As each rat is permitted to forage at its own pace, the duration of foraging varies for each trail. To overcome this problem, we employed a targeted task-normalization of the firing rates. Figure 2B2 shows a schematic of a single trial, where specific events were aligned to specific percentages of completion: the delay epoch covered from 0 to 70% of the trial, foraging epoch from 70 to 90%, and reward epoch (including the time to go back into the cage) from 90 to 100%. Through a time-normalized binning procedure (described in Materials and Methods) we obtained, for each neuron and each trial, a task-normalized firing rate trace spacing 100 bins, from the beginning to the completion of the task. For each neuron, the resulting firing rates were z-scored and then averaged across trials. The grand-average of normalized firing rates for the whole population of 382 neurons is shown in Figure 2B1.

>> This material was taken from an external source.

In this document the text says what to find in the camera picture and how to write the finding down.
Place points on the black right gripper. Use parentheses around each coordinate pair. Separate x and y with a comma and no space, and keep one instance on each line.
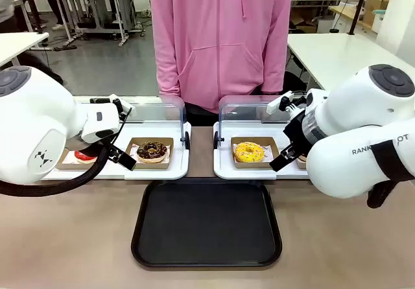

Neurons were classified as pIn and pPy according to their average waveform. The waveform features considered were integrated into the first component of a PCA and two Gaussian models were fit on the distribution of first components (Fig. 2C1) to separate narrow waveforms (corresponding to pIns) and broad waveforms (corresponding to pPy). Details about the classification procedure are described in Materials and Methods. Average waveforms and mean firing rate distribution for the classified cells are shown in Figure 2C2 and C3, respectively. At the end of the classification procedure 61 of the 382 (16%) were classified as pIns, whereas the remaining 321 were classified as pPy. Firing rates across the population of pIns were significantly different from firing rates across the population of pPys (two-way ANOVA, interaction cell class × time, F(99,38000) = 3.02, p = 8.4 × 10−22), with significant differences (FDR-corrected rank sum, p < 0.05) during the first 13% of the task and during the whole foraging epoch (Fig. 2D). In particular, pIns exhibited a distinct pattern of activity, most prominently characterized by an increase in the average firing rate during the foraging and reward epochs compared with the delay epoch.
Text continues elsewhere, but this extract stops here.